Key Highlights:
- Try to Achieve Three Competing Objectives
- The Budget attempts to lower taxes, lower the fiscal deficit, and stimulate growth—three objectives that normally cannot go together.
- Capex Continues on Its Upward Trajectory
- Capex has grown from ₹3 trillion in 2019 to more than ₹11 trillion in 2024.
- The Budget bases its optimism on the hope that growth will no longer depend on expansion in capex, but driven by middle-class demand.
- Middle-Class Demand Revival Focus
- The middle-class consumer will, according to the government, now drive the economy. The only problem with that is no one knows where India’s definition of the “middle class” fits.
Middle-Class Definition
- 280-326 million registered vehicles in India suggest a large middle class.
- PM Modi’s “neo-middle class” estimate: 250 million people.

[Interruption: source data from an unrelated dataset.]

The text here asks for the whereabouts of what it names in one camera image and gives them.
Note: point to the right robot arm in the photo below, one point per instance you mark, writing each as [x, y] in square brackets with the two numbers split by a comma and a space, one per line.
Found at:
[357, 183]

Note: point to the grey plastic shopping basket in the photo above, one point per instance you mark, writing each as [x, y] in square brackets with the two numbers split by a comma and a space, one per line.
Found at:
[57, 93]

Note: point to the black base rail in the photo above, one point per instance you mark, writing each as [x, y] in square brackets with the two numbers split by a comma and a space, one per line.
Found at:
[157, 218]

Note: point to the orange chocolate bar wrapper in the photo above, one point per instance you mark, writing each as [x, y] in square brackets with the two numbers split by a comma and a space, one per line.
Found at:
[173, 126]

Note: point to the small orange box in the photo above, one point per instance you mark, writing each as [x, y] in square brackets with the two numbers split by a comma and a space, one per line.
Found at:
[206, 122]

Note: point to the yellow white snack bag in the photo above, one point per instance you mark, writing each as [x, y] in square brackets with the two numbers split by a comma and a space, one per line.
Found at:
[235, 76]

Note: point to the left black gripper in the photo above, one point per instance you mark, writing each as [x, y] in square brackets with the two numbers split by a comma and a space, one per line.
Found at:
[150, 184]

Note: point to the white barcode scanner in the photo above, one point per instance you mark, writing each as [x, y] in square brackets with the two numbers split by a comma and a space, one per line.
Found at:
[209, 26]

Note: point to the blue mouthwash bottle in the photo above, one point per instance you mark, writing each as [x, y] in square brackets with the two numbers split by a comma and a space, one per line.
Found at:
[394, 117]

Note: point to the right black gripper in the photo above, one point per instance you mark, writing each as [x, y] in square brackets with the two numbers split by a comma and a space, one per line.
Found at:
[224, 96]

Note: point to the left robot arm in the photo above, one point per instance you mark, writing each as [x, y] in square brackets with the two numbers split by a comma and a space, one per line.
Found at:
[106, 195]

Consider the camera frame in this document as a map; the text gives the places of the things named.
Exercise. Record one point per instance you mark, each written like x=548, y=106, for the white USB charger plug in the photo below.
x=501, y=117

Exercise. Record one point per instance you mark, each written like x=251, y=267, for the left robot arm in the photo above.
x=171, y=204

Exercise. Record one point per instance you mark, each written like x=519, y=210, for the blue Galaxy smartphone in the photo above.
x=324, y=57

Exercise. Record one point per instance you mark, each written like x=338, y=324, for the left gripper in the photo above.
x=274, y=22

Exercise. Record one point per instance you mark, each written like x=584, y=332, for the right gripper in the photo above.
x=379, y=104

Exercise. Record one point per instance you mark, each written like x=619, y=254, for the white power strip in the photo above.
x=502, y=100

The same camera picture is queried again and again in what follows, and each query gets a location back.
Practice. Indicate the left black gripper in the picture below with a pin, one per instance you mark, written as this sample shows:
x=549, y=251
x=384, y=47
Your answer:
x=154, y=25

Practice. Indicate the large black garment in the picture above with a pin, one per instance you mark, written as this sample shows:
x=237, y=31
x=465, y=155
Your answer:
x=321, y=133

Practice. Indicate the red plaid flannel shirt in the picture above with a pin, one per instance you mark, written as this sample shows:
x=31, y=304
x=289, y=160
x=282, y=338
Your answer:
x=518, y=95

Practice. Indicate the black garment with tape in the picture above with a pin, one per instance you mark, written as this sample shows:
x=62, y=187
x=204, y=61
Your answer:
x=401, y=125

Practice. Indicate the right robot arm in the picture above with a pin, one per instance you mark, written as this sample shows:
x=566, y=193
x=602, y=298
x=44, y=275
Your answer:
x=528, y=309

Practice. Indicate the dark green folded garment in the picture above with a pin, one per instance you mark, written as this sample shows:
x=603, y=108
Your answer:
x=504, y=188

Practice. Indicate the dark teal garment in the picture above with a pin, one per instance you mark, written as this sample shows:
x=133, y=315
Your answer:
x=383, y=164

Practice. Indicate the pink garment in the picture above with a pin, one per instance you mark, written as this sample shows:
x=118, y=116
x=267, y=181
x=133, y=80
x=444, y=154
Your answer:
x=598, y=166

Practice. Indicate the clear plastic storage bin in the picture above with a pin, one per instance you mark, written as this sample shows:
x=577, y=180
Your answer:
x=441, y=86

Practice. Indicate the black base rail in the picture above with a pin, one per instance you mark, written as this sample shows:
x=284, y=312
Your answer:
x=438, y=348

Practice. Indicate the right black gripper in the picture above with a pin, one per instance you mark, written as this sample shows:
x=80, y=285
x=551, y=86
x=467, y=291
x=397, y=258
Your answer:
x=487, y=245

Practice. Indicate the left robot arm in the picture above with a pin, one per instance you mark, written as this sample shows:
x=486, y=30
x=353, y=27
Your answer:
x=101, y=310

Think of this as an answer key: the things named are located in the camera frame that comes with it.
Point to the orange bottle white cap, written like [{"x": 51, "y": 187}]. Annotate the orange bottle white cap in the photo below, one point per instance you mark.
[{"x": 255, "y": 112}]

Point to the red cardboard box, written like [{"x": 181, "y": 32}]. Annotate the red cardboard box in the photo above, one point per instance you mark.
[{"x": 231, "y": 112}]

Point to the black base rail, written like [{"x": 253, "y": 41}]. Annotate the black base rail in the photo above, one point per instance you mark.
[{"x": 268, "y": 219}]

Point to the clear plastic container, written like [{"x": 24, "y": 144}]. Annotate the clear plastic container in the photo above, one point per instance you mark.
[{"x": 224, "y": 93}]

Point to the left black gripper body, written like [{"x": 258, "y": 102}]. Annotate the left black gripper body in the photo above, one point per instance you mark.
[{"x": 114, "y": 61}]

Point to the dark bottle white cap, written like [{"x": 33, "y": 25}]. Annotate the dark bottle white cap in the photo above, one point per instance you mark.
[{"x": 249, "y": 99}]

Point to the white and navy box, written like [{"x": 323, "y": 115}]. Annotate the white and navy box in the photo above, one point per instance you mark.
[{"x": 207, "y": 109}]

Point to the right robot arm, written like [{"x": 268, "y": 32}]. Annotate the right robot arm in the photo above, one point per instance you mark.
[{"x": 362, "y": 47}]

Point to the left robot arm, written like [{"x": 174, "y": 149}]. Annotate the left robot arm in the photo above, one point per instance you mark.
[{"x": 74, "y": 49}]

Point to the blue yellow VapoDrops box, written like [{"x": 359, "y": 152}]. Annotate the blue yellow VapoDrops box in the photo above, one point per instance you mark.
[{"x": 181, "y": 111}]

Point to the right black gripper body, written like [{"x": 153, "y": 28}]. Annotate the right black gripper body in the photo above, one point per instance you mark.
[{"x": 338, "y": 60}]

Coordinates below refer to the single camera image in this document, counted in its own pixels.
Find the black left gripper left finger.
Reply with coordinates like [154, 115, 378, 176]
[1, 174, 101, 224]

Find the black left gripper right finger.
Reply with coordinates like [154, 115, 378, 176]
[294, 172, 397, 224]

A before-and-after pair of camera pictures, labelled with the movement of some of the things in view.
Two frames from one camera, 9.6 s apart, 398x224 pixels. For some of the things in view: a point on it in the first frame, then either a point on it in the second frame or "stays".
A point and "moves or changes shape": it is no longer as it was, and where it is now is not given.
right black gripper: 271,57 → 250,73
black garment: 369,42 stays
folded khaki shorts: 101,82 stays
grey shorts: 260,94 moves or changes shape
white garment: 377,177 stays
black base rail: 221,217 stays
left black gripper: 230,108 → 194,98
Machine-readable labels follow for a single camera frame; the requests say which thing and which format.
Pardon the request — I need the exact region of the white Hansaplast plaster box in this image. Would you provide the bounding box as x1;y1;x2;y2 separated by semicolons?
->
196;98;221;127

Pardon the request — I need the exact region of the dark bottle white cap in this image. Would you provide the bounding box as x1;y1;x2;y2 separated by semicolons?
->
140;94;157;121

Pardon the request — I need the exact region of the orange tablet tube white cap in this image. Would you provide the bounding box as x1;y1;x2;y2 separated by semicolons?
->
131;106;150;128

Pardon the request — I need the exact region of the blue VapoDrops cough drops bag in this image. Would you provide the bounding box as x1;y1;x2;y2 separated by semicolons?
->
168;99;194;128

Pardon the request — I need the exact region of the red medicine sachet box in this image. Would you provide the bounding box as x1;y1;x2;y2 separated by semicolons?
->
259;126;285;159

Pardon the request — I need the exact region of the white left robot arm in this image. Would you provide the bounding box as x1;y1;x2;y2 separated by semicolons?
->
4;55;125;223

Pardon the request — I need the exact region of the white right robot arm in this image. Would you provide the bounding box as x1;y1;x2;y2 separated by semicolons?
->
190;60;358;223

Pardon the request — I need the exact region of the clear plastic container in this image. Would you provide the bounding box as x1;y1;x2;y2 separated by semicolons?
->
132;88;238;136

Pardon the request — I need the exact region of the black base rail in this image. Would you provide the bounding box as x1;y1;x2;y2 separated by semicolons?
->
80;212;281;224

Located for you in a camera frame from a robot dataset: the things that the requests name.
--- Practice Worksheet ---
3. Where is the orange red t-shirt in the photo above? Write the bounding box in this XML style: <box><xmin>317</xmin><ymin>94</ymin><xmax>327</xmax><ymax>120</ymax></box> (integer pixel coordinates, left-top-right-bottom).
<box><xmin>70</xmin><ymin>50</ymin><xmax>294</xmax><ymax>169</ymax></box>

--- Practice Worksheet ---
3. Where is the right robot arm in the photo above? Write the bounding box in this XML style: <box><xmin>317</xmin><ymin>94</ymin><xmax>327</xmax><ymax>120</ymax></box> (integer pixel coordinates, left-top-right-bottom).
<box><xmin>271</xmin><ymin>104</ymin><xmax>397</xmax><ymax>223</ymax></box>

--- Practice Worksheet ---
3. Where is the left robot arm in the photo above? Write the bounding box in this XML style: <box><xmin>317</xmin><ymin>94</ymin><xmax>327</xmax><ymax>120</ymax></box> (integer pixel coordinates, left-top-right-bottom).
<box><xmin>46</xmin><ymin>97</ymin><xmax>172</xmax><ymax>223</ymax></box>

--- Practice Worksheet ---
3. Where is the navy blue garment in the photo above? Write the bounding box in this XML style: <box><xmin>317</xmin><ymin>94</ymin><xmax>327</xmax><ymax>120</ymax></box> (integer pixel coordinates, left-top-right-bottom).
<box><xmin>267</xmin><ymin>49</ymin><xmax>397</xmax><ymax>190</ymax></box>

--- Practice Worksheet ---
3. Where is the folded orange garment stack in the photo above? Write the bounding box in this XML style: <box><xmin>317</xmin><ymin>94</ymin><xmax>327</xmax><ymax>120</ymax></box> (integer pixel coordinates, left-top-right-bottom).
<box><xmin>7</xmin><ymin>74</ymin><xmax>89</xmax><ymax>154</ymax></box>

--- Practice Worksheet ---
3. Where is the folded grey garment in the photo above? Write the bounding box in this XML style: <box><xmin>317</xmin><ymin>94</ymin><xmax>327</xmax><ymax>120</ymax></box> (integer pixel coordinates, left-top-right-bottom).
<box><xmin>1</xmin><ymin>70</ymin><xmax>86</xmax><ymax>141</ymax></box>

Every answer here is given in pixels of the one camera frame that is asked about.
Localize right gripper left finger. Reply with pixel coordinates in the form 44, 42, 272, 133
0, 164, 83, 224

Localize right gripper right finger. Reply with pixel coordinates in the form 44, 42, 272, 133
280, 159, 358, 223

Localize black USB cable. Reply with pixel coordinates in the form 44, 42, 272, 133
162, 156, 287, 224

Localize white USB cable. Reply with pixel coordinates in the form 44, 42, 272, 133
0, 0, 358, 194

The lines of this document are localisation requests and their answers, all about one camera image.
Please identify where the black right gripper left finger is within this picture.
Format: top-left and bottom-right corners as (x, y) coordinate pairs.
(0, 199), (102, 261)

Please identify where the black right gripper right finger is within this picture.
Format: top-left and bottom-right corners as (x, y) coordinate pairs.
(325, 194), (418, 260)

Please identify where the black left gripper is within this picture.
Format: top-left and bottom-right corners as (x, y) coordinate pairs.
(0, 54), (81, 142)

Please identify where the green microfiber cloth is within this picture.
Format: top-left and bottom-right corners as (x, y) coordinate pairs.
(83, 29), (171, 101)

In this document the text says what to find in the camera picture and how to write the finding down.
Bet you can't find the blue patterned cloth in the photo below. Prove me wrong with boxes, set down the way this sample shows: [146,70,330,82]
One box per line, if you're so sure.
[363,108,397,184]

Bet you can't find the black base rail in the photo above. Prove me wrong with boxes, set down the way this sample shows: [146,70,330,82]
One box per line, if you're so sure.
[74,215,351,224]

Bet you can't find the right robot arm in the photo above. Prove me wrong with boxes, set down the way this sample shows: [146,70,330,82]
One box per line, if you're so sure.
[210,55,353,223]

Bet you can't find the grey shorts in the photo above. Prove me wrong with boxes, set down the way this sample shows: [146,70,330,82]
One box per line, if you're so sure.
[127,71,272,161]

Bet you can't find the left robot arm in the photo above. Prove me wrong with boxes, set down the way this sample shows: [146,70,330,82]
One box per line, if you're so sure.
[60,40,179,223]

- 60% of India (800 million people) receives free food grains, meaning the middle class cannot exceed 600 million.
- Taxpayers vs. Middle Class
- 75 million tax returns filed in 2023, while 47 million paid no taxes. That is, only 27 million contribute, and these are the smallest fractions of the population.
- Can the richest 30 million people be called a “middle class” in a 1.4 billion population?
Impact of Cuts on Growth: How Effective?
- Justifications for Tax Relief
- Tax cuts are justified if they alleviate overburdened taxpayers’ cost burden, simplify the tax system, or broaden the tax base.
- However, they are unpredictable as a growth-stimulating tool.
- Historical Evidence Against Tax Cuts as Growth Drivers
- 2019 corporate tax cut (₹1.85 trillion loss in revenue) to increase investments.
- Outcome
- Only 0.1% of companies invested new, indicating very weak economic effects.
- Long-term US studies also have little association between tax cuts and long-run growth.